Turning Loss Into A Win

kelsey johnson

Kelsey Johnson has severe hearing loss. But don’t call her disabled. Don’t call her impaired.

“Don’t feel bad for me,” Kelsey said. “I’m a normal person with bad hearing.”

Like other high school students, she attends school and plays basketball. Maybe “normal person” is an understatement, however, because these seemingly simple activities actually prove Kelsey’s ability to navigate some tough challenges. She spent her elementary years in Kansas at a school for the deaf, becoming fluent in sign language. Crossing over into traditional school at a late age was a choice to leave her comfort zone and enter the world of hearing. The reason? Basketball.

In 5th grade, she joined a community-center sports program and tried basketball. She wasn’t great at it. Because she couldn’t hear well, she wasn’t clear on the rules of the game or what the coach was saying–but something about basketball was calling to her, loud and clear.

“She wanted to get serious about basketball, but she didn’t have the language skills to transfer straight into a traditional school,” said her mother, Nalani Anderson. “When I moved to the Oklahoma City area, Kelsey went to live with her grandma in the Tulsa school district, because they have a good deaf-education program. Kelsey had the opportunity to be around both deaf and hearing kids, so her speech and communication improved greatly.”

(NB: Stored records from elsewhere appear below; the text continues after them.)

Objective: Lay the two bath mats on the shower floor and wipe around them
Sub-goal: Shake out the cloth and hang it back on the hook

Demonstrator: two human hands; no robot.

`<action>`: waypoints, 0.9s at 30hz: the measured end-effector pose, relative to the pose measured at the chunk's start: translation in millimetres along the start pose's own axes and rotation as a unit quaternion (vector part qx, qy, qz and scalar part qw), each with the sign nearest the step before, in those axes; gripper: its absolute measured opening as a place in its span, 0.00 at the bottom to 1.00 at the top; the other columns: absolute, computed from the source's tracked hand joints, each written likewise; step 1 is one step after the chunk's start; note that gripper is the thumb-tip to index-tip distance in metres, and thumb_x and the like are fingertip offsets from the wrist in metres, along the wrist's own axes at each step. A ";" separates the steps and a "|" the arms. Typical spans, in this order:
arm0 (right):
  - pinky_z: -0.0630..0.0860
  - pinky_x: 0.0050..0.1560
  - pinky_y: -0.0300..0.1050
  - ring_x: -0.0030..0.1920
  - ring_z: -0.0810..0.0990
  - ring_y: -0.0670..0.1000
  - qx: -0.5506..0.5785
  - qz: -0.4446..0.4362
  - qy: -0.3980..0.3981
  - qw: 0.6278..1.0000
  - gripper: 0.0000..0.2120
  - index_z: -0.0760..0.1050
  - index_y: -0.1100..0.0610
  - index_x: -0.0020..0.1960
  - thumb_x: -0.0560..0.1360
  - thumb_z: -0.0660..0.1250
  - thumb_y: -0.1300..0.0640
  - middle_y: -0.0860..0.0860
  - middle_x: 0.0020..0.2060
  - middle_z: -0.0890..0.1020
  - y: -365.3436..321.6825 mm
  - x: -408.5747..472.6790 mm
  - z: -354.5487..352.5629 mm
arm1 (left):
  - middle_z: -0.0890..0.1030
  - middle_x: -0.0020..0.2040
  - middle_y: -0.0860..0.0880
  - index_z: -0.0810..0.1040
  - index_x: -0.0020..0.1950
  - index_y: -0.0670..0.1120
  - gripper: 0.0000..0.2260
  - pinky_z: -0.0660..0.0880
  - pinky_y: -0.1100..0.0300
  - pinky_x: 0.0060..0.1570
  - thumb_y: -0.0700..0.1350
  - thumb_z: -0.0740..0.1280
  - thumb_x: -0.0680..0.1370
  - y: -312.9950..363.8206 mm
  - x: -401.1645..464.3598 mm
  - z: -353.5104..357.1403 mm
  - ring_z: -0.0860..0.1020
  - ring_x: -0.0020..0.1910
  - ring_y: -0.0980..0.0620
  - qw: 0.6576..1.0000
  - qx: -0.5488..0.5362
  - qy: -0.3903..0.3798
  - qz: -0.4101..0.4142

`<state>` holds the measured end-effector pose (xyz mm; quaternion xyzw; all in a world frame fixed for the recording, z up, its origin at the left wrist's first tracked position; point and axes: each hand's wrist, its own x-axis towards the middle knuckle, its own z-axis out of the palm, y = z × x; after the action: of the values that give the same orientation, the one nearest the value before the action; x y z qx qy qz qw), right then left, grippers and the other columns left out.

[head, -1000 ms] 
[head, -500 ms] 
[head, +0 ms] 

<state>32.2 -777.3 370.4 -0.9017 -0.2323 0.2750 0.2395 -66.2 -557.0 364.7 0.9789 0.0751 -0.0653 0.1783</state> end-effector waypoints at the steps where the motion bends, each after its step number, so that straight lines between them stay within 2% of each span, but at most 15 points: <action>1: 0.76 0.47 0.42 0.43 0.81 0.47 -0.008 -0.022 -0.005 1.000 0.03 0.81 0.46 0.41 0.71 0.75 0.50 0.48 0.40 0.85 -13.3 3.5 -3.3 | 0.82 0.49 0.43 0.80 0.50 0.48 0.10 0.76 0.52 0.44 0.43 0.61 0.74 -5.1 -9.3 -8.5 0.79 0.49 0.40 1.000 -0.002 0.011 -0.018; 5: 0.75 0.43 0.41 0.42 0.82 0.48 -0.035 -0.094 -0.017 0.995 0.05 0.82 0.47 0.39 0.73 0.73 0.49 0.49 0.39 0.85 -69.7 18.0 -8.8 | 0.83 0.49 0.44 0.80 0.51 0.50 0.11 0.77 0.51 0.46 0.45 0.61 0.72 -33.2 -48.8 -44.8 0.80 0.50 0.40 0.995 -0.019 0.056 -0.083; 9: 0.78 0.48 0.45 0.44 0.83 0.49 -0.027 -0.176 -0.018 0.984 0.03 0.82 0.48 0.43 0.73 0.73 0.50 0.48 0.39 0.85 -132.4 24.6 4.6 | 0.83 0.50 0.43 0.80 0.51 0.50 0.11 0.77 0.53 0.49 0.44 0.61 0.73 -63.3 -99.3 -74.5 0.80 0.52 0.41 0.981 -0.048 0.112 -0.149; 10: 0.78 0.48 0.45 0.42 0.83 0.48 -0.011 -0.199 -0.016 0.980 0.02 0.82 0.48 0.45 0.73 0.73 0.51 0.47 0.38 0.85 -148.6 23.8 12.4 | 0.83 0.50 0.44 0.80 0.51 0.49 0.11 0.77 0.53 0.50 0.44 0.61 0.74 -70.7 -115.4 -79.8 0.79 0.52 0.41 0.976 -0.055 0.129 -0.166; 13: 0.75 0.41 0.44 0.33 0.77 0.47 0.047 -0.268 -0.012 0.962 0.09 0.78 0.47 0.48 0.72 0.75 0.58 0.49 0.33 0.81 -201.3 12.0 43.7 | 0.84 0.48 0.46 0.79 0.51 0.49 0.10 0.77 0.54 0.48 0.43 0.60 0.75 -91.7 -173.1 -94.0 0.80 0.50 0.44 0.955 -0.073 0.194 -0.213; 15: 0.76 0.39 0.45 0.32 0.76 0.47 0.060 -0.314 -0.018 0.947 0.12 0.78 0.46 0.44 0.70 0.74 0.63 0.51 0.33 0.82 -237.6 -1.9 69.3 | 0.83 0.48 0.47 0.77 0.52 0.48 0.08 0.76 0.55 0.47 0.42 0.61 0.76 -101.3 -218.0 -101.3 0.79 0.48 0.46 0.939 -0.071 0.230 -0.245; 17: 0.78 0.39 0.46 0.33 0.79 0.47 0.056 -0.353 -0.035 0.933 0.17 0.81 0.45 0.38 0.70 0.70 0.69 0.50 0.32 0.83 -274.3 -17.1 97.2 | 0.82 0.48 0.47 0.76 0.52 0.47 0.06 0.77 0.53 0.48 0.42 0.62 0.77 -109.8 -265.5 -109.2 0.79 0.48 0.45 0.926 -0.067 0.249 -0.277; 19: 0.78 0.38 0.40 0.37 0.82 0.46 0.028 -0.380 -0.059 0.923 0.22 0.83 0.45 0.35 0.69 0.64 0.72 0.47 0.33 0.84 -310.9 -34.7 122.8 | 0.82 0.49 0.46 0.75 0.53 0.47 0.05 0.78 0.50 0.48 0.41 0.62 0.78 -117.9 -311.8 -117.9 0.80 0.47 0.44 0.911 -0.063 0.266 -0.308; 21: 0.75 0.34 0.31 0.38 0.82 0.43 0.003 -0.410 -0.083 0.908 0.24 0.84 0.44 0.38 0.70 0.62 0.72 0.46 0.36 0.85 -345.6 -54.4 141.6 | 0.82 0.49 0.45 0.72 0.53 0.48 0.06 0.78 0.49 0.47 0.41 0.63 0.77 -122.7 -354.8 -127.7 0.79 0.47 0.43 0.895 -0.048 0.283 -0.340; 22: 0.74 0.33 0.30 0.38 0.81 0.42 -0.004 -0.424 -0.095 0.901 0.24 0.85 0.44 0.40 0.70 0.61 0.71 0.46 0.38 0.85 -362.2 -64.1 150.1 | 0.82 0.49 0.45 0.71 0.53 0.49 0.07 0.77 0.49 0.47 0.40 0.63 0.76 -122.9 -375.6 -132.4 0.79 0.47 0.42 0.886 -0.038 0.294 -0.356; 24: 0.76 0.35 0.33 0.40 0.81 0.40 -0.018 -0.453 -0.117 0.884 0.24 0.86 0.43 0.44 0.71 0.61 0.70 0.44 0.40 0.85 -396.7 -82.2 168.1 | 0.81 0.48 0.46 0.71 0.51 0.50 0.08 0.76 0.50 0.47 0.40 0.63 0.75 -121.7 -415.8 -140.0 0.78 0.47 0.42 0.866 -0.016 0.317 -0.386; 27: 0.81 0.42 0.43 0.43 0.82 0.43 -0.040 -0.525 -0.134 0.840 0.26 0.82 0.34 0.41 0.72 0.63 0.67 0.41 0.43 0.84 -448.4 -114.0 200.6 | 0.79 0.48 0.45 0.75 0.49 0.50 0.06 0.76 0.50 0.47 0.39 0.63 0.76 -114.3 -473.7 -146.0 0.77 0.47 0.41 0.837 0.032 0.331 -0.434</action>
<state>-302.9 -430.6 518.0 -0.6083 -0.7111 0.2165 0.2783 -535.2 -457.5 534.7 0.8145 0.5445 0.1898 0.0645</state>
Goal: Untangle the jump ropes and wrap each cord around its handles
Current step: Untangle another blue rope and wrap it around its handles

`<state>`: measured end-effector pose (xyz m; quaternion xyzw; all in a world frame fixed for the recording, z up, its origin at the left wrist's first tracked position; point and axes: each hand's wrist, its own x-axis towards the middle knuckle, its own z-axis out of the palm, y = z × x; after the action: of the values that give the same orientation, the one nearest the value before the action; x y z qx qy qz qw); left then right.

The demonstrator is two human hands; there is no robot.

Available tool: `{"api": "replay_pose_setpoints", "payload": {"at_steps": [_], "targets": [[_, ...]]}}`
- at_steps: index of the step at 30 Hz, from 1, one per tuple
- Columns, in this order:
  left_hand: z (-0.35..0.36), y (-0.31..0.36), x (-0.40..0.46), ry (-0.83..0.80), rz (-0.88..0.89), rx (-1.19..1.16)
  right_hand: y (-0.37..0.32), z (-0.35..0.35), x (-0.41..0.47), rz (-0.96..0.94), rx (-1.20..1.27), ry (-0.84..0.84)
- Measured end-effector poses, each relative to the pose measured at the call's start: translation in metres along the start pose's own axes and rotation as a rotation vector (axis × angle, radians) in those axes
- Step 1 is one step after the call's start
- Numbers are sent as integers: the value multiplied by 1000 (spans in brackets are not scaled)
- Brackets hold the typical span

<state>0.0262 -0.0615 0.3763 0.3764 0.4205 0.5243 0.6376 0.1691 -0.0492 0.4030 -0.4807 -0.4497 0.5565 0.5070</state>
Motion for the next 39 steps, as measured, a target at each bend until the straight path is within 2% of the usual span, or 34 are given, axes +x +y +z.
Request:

The summer before her 10th grade year, Kelsey’s mom convinced her that she had the athleticism and physicality to be a good basketball player. To get the training she needed, she had to face the fear of going to an all-hearing school. So, Kelsey enrolled at Santa Fe High School in Edmond. The school provides her a sign-language interpreter. Kelsey also reads lips, but lunchtime conversation is a struggle and the noise on the basketball court is a blur in her hearing aids. Fortunately, Coach Paul Bass, was already using hand signals for plays. When Kelsey enrolled, he simply increased hand signal usage with Kelsey and her teammates.

“At first, my teammates were nervous about me, because they’d never played with a hard-of-hearing person before,” Kelsey said. “The longer we played, they realized they could treat me like anyone else.”

“I remember when she messed up during a game, the crowd in the bleachers went silent, because they were scared of hurting her feelings,” Nalani said. “That’s not what she wanted.”

“I don’t care if they yell at me,” Kelsey said. “I can take it. If I mess up, don’t hide it from me. I want to improve.”

For two years, Kelsey worked hard to close her basketball learning gap. “A large gap,” added Nalini. “She started very late. We hired a trainer to get her up to speed on the rules and ball basics, but she could barely run and dribble when she started 10th grade.”

“I was a late bloomer,” Kelsey admitted.

Now, as a senior forward for the Santa Fe Lady Wolves, Kelsey recently earned a place on the starting line-up, and she is catching the attention of some college scouts. “That’s such a big leap for where she’s come from,” said Kelsey’s mom, proudly. “She broke into the hearing community, and she’s inspiring other deaf people that you can be hard-of-hearing and still get the education you need to be successful. She’s not disabled. She’s a blessing.”

“I’m blessed by my hearing loss,” Kelsey said. “Don’t feel sorry for me.”